## Exercise objective
Check every line below for the word "cube" and copy each one that has it.

------------------------------------------------------------------------

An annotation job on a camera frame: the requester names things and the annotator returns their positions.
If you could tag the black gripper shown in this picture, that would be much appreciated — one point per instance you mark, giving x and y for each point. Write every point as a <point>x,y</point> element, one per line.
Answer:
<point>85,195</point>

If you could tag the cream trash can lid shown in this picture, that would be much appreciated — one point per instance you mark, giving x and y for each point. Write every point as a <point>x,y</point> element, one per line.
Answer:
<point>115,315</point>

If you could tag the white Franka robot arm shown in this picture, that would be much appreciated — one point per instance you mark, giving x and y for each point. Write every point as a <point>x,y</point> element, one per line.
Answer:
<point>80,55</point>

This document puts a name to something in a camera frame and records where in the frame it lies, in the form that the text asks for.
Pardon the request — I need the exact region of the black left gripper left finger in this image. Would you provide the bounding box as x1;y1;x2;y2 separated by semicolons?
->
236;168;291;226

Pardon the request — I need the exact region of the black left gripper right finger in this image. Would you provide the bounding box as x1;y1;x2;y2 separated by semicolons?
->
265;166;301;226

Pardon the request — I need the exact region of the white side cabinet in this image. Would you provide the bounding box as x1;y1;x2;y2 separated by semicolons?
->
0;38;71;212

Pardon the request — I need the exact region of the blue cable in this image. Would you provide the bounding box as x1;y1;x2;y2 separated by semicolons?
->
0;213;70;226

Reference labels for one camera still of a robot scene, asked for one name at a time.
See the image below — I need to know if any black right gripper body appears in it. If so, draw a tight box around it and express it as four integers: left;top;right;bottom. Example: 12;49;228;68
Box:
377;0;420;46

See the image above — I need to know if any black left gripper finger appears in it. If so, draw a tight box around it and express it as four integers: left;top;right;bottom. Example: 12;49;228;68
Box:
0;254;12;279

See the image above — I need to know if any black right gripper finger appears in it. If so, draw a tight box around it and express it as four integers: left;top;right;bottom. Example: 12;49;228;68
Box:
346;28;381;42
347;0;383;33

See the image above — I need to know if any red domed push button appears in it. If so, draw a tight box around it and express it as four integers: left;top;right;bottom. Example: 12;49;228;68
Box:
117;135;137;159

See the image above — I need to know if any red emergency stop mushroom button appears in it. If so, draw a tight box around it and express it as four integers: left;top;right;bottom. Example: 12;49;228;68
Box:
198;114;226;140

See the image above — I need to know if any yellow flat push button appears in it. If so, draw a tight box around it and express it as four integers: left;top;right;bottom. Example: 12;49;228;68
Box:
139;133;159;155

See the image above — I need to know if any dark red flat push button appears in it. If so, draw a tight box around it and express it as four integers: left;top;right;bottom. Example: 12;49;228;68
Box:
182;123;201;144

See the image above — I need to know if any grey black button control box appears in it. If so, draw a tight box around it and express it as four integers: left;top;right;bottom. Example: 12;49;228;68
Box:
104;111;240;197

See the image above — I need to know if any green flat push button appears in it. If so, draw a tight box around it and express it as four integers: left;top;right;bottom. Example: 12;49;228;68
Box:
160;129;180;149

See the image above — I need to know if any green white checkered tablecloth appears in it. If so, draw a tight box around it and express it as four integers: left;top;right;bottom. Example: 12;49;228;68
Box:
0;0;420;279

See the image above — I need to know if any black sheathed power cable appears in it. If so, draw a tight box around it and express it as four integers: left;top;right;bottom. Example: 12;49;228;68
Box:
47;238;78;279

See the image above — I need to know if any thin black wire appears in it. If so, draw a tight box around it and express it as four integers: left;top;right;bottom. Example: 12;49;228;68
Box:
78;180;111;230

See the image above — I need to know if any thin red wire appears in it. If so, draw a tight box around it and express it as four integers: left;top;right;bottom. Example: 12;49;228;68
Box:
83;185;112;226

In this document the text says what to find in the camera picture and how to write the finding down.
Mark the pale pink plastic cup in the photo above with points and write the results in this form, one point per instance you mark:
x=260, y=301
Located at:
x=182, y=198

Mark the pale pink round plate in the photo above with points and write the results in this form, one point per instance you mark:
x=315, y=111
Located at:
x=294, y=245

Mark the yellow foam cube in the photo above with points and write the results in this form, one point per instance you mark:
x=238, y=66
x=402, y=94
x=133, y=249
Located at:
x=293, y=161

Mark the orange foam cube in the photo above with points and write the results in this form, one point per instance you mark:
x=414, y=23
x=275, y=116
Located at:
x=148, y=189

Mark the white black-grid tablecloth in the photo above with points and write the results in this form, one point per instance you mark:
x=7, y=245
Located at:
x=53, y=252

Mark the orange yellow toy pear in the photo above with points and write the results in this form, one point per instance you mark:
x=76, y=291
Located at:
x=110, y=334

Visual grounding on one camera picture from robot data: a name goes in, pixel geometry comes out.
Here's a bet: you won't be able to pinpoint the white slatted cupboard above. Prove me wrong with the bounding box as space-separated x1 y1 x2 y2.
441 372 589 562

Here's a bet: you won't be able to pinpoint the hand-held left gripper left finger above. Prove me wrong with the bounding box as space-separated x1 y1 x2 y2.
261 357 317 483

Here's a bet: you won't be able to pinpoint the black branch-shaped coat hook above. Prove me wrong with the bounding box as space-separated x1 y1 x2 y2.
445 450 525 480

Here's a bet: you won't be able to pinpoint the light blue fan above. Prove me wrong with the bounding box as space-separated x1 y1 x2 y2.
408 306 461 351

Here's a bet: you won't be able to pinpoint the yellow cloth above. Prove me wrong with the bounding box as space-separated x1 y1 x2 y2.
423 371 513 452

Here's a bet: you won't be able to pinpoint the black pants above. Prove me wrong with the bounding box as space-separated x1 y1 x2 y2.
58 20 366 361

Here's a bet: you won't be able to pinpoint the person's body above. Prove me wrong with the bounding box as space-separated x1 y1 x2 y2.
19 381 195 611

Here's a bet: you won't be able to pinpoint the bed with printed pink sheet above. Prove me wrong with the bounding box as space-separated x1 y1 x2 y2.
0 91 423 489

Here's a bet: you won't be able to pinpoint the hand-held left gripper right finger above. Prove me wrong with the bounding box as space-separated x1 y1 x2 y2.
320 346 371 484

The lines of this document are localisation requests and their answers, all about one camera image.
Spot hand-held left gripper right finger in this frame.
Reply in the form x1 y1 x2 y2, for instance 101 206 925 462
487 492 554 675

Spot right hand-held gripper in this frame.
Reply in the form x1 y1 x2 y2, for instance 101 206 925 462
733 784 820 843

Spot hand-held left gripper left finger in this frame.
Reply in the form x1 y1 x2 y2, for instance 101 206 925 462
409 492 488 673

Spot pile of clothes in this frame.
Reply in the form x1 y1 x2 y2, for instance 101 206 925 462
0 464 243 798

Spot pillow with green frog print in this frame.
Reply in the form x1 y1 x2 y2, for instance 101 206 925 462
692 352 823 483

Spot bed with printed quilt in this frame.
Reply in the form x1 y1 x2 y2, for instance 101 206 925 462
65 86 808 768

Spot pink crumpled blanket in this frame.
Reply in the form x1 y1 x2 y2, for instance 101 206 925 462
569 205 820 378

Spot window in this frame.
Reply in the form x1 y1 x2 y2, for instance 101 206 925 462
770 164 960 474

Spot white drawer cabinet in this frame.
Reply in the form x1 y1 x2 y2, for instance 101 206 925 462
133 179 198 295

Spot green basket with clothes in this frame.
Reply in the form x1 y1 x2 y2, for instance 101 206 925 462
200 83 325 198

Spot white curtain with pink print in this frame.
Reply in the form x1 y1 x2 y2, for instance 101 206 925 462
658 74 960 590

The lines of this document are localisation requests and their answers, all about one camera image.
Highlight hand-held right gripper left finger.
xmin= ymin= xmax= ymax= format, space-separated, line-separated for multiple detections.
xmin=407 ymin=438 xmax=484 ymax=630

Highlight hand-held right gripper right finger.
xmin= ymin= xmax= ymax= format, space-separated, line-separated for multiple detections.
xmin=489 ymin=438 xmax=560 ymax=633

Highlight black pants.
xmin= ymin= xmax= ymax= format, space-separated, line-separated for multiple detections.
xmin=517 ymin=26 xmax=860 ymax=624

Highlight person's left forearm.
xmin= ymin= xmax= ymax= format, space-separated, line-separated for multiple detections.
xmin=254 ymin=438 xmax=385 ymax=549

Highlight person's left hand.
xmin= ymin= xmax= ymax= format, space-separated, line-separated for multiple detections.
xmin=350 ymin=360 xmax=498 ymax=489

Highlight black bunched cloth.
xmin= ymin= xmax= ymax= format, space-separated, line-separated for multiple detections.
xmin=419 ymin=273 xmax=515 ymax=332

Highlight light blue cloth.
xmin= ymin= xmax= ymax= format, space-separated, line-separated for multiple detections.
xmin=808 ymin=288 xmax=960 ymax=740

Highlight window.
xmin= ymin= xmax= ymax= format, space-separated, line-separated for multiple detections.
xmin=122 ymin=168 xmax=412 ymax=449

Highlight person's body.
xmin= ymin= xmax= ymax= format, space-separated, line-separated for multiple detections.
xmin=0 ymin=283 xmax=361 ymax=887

------------------------------------------------------------------------

## Exercise output
Mark the yellow foam cube in the photo above with points and write the results in this form, one point per instance you mark:
Mark the orange foam cube in the photo above with points and write the results in this form, one point per instance you mark:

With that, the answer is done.